**PROBLEM STATEMENT**
Filter out every line below that lacks "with", and copy the rest.

DATA RECORDS Start Marker

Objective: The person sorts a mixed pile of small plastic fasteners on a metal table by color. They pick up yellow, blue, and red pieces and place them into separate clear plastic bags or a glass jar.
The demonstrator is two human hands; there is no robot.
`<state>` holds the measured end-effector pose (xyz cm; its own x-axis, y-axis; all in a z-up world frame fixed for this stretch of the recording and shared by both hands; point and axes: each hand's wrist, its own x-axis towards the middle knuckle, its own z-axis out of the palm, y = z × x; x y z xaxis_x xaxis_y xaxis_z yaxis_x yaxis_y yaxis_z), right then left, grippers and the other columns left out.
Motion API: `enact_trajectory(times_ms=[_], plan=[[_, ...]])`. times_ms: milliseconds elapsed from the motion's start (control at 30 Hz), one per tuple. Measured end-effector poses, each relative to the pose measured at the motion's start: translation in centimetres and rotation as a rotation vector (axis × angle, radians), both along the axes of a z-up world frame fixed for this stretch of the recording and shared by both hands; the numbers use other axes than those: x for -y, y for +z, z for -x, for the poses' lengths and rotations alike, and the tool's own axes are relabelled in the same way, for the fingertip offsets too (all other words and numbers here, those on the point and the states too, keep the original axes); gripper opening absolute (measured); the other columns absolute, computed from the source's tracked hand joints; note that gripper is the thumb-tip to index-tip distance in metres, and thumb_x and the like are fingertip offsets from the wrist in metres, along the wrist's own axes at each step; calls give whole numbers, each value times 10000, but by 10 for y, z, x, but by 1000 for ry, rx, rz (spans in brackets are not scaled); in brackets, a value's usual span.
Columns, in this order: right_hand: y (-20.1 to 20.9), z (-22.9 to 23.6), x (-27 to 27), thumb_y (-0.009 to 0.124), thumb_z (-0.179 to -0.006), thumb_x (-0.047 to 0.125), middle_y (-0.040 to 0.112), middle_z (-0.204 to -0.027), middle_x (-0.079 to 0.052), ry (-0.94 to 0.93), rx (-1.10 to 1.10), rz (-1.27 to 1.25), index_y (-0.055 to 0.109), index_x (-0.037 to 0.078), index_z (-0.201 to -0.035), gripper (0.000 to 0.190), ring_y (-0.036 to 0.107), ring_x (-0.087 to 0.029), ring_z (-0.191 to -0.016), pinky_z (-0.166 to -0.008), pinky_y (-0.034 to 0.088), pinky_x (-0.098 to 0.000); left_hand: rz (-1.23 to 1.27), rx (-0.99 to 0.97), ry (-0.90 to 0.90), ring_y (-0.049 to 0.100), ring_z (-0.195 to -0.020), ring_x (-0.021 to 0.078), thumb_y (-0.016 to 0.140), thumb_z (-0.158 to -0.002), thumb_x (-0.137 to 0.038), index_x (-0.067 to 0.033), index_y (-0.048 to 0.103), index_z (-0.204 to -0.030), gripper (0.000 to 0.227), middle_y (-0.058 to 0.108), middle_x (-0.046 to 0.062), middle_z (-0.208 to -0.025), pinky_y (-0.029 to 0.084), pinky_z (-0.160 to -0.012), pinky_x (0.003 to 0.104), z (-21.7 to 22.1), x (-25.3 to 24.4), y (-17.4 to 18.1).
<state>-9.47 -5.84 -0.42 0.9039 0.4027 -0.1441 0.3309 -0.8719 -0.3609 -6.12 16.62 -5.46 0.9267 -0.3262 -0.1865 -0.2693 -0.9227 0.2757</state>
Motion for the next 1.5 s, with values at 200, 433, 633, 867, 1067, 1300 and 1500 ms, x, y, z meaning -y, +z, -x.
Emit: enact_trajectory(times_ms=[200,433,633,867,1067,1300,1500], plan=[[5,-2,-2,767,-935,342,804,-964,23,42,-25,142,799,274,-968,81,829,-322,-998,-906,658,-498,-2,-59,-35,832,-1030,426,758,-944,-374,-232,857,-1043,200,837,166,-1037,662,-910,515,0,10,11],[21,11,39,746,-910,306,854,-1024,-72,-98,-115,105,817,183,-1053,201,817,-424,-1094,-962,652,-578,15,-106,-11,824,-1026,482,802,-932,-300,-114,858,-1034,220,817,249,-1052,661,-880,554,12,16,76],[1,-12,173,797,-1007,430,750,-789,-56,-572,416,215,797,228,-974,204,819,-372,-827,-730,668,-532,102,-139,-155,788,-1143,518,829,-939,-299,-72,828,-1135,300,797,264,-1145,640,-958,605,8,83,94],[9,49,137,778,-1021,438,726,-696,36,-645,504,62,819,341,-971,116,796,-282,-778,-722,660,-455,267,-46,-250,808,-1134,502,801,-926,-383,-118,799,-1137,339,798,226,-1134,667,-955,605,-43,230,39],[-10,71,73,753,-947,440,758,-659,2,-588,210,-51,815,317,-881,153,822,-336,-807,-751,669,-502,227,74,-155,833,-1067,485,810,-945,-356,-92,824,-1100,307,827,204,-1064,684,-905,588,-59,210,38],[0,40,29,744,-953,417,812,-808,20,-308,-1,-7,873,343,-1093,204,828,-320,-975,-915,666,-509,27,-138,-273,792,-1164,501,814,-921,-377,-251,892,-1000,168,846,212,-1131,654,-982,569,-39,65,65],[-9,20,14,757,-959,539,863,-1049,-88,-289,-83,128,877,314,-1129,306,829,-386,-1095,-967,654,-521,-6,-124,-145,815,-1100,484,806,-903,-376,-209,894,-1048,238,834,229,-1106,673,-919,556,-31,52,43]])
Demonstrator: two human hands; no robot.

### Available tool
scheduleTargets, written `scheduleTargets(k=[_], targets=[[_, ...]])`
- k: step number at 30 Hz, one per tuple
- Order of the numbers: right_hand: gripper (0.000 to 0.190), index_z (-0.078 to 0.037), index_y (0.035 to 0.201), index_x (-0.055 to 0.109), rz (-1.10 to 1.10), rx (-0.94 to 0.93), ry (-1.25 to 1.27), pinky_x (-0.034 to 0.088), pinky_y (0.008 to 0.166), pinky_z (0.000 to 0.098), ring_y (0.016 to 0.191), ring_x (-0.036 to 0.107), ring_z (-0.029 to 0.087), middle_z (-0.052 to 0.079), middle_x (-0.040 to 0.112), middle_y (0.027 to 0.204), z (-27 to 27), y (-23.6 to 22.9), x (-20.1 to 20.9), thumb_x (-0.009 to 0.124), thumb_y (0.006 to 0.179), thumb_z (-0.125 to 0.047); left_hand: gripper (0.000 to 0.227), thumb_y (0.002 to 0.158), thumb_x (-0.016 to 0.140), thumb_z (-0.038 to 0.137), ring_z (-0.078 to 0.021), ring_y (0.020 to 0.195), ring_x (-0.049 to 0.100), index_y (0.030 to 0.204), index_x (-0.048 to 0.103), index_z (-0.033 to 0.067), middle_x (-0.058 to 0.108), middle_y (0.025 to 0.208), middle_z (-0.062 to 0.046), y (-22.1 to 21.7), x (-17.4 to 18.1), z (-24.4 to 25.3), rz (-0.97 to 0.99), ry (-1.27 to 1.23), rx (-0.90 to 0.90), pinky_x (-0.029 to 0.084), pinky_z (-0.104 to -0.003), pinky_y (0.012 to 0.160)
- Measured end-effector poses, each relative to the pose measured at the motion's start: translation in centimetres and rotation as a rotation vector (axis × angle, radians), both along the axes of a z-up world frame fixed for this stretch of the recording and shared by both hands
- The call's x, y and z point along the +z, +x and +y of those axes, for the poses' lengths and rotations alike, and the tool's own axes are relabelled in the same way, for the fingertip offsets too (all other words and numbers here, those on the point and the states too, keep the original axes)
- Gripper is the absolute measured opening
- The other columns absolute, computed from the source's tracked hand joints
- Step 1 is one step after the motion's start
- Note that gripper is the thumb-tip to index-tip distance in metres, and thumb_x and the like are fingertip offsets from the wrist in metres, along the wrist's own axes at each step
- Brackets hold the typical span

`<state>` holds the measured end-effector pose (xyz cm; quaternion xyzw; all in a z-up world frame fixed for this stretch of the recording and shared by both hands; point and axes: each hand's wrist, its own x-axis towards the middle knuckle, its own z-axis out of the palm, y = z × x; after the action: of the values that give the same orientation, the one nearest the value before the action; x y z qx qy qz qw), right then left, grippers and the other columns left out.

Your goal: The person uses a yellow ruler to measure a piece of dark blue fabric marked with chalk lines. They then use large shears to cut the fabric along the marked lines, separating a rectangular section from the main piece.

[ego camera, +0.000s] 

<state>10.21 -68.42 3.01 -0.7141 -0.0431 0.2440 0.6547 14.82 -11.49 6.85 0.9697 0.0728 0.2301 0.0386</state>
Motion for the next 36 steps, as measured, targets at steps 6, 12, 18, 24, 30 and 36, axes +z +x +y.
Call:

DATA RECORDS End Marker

**OUTPUT BELOW**
Motion for the next 1.5 s, with values at 200, 433, 633, 867, 1067, 1300 and 1500 ms, x, y, z meaning -y, +z, -x.
Your goal: The person uses a yellow ruler to measure a piece of dark blue fabric marked with chalk lines. They then use large shears to cut the fabric along the marked lines, separating a rectangular section from the main piece.

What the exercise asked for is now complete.